Neurodegenerative disorders/diseases (NDs) are a chronic debilitating group of heterogeneous diseases, which include loss of neuronal function and structure, leading to neuronal cell death or progressive degeneration. NDs comprise a highly complex etiology that is mainly associated with abnormal protein accumulation, mutated genes, increased reactive oxygen species (ROS), neuroinflammation, mitochondrial dysfunction, apoptosis, elevated endoplasmic reticulum (ER), calcium overload, excitotoxicity, or neuronal destruction in specific regions of the brain. ND is a wide array of neurological disorders that generally affect central nervous system (CNS) neurons, characterized by progressive neuronal dysfunction in the CNS, resulting in deficit of specific functions of the brain (movement, memory, and cognition). These processes are involved in the pathogenesis and progression of NDs, such as Huntington’s disease, Alzheimer’s disease, amyotrophic lateral sclerosis, multiple sclerosis, and Parkinson’s disease.

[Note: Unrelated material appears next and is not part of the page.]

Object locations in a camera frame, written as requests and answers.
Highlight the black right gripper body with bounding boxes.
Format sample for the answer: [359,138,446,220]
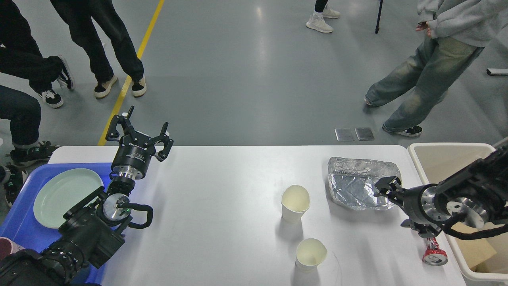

nutraceuticals neurodegenerative diseases oxidative stress mitochondrial dysfunction apoptosis neuroprotective complementary therapy

1. Introduction

ND is a universal terminology for a varied debilitating and often irregular group of disorders categorized by diseases of the dynamic nervous system emerging from neuronal loss and neuronal degradation [1][2]. Apart from neural loss, these NDs are characterized by impaired electro-physiological and neuro-chemical properties in the vulnerable regions of the brain, thus influencing the associated functions [3][4]. Moreover, ND encompasses a wide array of neurological disorders that generally affect CNS neurons, characterized by progressive neuronal dysfunction in the CNS, resulting in deficit of specific functions of the brain (movement, memory, and cognition) [5][6]. NDs comprise a highly complex etiology, mainly associated with abnormal protein accumulation, mutated genes, increased ROS, neuroinflammation, mitochondrial dysfunction, apoptosis, elevated ER stress, calcium overload, excitotoxicity, or neuronal destruction in specific regions of the brain [7][8]. Huntington’s disease, Alzheimer’s disease, amyotrophic lateral sclerosis, multiple sclerosis, and Parkinson’s disease are examples of NDs.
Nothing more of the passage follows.